Around 1,500 soldiers on standby for deployment to Minneapolis
Militias, National Guard, and Federal Power
- Debate over what “militia” means: some equate it with the modern National Guard; others emphasize citizen groups distinct from state and federal forces.
- Commenters note that National Guard units are now tightly integrated with federal armed forces and can be federalized, limiting their use against federal overreach.
- State defense forces are mentioned as legally distinct but seen as militarily weak against federal troops.
- Several posts argue that self-styled right-wing militias are absent when government power expands; some accuse them of siding with agencies like ICE rather than opposing “tyranny.”
Second Amendment and Resistance to Government
- A non‑US commenter asks how the 2nd Amendment fits this situation; replies say the threshold for armed resistance is not yet reached and premature violence would strengthen repression.
- Others argue Minnesota public opinion favors stricter gun laws, and many see armed resistance as futile or counterproductive.
- One detailed comment traces how the 2A has shifted from a militia concept to an individual-rights doctrine (e.g., Heller), without any effective right to resist government violence.
- Several commenters claim the modern gun‑rights movement and the NRA are aligned with authoritarian power, providing widespread guns but no organized resistance to abuses.
Partisan Hypocrisy and Extremism
- Strong criticism that Republicans who once championed state sovereignty now support federal intervention in a blue state, seen as clear hypocrisy.
- Some argue “both sides” are bad and driven by fear and emotion; others sharply reject equivalence, saying the US has a center‑right party and a far‑right party, with the radical left holding almost no institutional power.
- Discussion of voters’ choices frames recent elections as “rejecting the incumbent” more than positively endorsing the alternative, with propaganda and information bubbles blamed for polarization.

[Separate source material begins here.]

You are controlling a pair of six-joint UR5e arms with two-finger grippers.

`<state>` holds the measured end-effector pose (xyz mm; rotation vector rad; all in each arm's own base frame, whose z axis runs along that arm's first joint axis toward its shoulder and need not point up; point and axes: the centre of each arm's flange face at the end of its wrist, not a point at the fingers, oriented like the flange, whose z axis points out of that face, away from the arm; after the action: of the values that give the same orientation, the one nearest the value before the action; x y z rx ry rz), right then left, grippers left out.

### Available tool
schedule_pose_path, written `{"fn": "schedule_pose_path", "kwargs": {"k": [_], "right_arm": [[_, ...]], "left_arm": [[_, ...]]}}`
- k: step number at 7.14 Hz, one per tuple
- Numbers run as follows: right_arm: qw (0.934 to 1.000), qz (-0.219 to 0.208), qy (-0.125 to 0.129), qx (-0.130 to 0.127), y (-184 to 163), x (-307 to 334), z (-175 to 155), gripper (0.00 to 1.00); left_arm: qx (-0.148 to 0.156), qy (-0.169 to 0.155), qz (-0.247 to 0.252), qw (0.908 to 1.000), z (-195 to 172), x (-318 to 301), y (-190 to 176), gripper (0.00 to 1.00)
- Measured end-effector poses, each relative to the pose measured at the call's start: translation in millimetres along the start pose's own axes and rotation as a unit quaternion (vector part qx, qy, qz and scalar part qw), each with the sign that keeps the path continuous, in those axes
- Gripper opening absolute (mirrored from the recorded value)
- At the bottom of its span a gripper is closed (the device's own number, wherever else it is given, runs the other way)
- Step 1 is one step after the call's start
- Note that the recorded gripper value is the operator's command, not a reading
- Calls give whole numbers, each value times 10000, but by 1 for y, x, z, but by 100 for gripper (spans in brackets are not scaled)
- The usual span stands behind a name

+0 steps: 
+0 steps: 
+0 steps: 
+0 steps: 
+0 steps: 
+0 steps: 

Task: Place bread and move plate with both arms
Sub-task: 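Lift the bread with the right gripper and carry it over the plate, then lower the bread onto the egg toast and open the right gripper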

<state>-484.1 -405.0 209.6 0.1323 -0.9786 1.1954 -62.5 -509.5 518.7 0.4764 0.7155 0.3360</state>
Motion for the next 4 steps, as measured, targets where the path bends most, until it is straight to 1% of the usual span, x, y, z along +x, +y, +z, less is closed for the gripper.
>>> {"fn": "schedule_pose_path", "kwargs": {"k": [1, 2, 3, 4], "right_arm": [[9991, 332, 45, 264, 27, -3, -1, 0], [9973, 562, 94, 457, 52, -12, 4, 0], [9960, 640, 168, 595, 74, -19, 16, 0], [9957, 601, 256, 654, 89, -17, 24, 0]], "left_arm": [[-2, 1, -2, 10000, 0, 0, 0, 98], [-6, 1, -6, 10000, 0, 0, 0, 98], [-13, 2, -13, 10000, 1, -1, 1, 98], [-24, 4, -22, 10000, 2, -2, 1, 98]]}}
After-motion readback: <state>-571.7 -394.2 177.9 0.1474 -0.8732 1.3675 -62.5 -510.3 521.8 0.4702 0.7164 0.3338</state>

Military Oaths, Training, and Obedience
- One veteran expresses optimism that troops will view ICE as a “domestic enemy” and side with the Constitution.
- Others are skeptical, citing reports (linked in the thread) that law‑of‑war training and enforcement structures (JAG, IG) have been curtailed to remove “roadblocks” to presidential orders.
- Commenters contrast enlisted and officer oaths (enlisted explicitly mention obeying the President; officer oaths do not) and question how many service members would actually resist illegal or immoral orders.
- Concern is raised that bringing in troops from distant states makes them functionally like occupying forces.
Why Minneapolis Specifically?
- Theories include: targeting the Minnesota governor for political revenge; Minneapolis being more “manageable” than larger cities; and using high‑profile daycare/food‑aid fraud scandals (with a notable Somali component) as a pretext for a visible ICE surge.
- Some insist fraud is being used as political cover: ICE has no direct fraud‑enforcement mandate and is there for immigration, not criminal financial enforcement.
- Sub‑discussion examines the demographics of prosecuted fraud defendants and whether emphasis on Somali involvement is racially motivated.
Escalation Risks and “System-Breaking”
- Multiple commenters fear a deliberate strategy to provoke open conflict: protesters, state Guard, and hand‑picked federal troops in close contact could justify martial law or Insurrection Act deployment.
- Past foreign examples are invoked where civilian nonviolent resistance sometimes stopped troops, contrasted with more ideologically isolated forces that repress hard.
- A movie monologue about “breaking norms, then the system itself” is cited as an apt metaphor for the current presidency’s incremental erosion of democratic constraints.
- Dark irony surfaces around slogans like “Don’t Tread on Me,” the “tree of liberty,” and the supposed protective role of the 2nd Amendment, which many see as having failed in practice.